【侍ジャパン】サヨナラ打の坂本がグラウンド外で見せた絶妙の「超気配り術」

坂本のサヨナラ打で侍ベンチも沸いた

五輪初戦となった28日のドミニカ共和国戦(福島)を4―3の劇的逆転勝利で飾った侍ジャパン。サヨナラ打を放った坂本勇人内野手(32=巨人)はグラウンド外でも絶妙の「超気配り術」を発揮。チーム最年長も白星発進に大きく貢献した。

意地と執念の逆転劇は1―3の9回一死から始まった。柳田(ソフトバンク)の内野安打と近藤(日本ハム)の右前打で一、二塁とし、村上(ヤクルト)の右前への適時打で、まず1点。なおも一、三塁から甲斐(ソフトバンク)が一塁線へ同点のセーフティースクイズを決め、トリを飾ったのが通算2061安打の坂本だ。一死満塁から狙いすましたように初球のツーシームを振り抜き中越えへ。劇的な逆転サヨナラ勝ちに侍たちはベンチから一斉に飛び出し、グラウンド上で歓喜の輪をつくった。

「まずは初戦勝って正直にほっとしているという気持ちが一番です」。プロ15年生の坂本も重圧と戦っていた。「試合序盤はすごい重い雰囲気で試合が進んでいるなと僕もプレーしながら思っていた。ベンチではみんな声を出してくれていましたし、最後ああいう最高の形でつないでくれて、いい結果に良かったなと思います」と安堵の表情を浮かべた。

侍先発の山本(オリックス)が6回2安打無失点と好投。しかし打線は相手先発メルセデス(巨人)に6回まで1安打と苦しんだ。7回に1点をかえしたが、8回一死二塁から吉田正(オリックス)の左前打で二走の山田(ヤクルト)が一気に本塁を狙ったが、タッチアウト。終盤まで重苦しい展開となった。

大一番を前に稲葉監督やコーチ陣は「特に精神的に追い詰められているように見えた」(侍ジャパン関係者)。そんな中で「超気配り術」を発揮し、巧みにフォローしていたのが坂本だった。

「稲葉監督も食事中に鬼の形相で何かを考え込むなど焦燥感がにじみ出ていた。
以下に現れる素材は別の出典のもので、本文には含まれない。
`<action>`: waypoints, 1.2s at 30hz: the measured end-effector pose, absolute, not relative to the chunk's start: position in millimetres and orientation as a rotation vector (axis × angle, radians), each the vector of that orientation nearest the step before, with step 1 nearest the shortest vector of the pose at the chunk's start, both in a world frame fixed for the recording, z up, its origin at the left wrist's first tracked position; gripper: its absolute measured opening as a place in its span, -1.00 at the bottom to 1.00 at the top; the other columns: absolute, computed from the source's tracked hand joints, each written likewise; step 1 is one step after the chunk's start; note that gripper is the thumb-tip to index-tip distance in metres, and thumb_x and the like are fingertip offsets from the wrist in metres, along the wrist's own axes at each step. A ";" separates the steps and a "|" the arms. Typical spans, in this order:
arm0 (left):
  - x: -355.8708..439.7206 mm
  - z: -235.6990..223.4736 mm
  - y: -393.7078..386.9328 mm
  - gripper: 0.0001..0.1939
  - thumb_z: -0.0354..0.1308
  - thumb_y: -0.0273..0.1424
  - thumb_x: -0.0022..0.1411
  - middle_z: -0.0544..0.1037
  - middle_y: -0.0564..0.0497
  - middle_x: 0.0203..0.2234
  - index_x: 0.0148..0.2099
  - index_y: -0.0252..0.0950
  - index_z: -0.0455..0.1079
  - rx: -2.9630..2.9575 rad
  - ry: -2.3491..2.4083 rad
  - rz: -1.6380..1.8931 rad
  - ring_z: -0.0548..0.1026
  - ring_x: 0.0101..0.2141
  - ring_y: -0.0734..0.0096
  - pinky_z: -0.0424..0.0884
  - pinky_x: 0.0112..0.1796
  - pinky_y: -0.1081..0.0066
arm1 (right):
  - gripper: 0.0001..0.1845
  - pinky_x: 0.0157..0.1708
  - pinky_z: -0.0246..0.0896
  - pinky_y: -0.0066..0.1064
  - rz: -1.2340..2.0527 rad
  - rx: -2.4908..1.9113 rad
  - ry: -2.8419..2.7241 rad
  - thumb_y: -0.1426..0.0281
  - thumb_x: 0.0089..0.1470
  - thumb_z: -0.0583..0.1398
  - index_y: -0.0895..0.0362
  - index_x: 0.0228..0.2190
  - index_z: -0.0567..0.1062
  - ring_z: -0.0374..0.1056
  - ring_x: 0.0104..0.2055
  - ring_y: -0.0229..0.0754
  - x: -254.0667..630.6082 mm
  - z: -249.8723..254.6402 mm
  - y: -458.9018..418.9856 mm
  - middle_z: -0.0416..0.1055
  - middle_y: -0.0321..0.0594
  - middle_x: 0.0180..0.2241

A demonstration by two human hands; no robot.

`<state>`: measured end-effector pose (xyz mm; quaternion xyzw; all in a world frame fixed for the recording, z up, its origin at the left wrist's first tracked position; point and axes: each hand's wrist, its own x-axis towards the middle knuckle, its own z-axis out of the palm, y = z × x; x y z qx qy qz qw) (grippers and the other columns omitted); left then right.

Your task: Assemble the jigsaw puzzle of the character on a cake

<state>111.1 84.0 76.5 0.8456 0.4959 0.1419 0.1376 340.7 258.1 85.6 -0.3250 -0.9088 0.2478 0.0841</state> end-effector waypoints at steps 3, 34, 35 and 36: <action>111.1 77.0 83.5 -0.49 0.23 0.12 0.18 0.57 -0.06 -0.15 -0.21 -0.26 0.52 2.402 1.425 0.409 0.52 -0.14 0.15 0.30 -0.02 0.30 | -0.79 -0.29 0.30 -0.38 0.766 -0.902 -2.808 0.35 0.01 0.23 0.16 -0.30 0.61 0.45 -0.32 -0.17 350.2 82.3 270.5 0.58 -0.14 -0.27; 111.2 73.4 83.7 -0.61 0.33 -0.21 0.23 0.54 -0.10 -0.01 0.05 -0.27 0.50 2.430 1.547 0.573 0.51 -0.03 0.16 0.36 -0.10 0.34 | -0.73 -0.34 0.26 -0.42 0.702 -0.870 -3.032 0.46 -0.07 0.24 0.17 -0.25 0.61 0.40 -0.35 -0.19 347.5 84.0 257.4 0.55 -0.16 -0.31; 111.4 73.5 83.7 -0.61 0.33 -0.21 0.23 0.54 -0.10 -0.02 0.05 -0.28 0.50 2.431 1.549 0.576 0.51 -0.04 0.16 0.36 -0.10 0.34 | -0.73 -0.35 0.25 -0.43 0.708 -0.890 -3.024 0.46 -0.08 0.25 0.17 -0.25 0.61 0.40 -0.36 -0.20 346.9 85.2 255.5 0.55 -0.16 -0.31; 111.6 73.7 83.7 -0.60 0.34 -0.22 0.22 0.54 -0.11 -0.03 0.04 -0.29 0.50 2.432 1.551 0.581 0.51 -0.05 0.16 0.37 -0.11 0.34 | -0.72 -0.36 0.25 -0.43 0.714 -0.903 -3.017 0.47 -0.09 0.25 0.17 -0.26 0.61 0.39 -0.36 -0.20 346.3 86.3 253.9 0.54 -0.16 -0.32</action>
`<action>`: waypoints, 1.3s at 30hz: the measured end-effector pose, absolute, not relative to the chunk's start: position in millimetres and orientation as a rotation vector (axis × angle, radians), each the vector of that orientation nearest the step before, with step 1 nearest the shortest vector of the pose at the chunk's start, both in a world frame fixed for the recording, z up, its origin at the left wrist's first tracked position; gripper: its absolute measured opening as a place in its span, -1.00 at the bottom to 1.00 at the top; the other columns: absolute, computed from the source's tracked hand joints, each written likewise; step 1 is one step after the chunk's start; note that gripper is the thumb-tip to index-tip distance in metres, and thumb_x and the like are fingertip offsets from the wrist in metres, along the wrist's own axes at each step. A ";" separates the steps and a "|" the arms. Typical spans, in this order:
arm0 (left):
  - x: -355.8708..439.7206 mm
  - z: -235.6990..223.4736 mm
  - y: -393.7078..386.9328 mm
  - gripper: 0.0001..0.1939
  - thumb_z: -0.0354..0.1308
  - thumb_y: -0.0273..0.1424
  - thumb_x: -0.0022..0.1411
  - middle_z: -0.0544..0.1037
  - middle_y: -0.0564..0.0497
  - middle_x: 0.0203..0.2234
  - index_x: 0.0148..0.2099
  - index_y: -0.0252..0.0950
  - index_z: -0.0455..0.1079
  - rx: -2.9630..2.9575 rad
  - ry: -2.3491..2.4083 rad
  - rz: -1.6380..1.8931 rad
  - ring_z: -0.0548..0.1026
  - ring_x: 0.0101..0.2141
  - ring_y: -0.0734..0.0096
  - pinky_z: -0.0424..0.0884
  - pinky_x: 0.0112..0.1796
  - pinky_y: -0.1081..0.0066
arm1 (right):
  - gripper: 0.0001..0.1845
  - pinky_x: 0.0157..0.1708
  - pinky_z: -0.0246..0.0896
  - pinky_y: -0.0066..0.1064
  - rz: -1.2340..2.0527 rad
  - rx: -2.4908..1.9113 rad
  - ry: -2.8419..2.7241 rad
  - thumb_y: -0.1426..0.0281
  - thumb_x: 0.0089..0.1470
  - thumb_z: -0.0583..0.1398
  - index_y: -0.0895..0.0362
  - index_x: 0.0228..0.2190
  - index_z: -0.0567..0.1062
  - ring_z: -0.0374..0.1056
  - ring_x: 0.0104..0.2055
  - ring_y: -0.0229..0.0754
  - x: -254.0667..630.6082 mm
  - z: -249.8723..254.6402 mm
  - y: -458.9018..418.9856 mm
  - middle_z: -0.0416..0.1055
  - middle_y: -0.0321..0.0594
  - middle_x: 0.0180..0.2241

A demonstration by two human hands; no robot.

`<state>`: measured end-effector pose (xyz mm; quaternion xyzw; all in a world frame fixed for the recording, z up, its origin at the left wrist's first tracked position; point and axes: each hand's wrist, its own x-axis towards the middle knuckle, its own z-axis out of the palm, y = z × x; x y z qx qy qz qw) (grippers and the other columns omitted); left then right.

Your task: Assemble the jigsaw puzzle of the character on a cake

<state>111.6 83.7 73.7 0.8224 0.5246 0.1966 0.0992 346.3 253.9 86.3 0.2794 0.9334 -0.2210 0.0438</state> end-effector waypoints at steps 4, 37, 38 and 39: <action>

コーチ陣もピリピリした感じになっていることが多く、周囲からは『大丈夫なのか』と心配する声が出始めていたんです。そこで助け舟を出したのが坂本でした。稲葉監督やコーチ陣に率先して歩み寄り、時には首脳陣をいい意味でイジったりして笑いも取っていたと聞きます。さすがは坂本です」(同)

侍ジャパンは坂本のグラウンド内外での活躍で救われたといっても過言ではない。稲葉監督の方針でキャプテン制を採用していないが、紛れもなく主将の働きだ。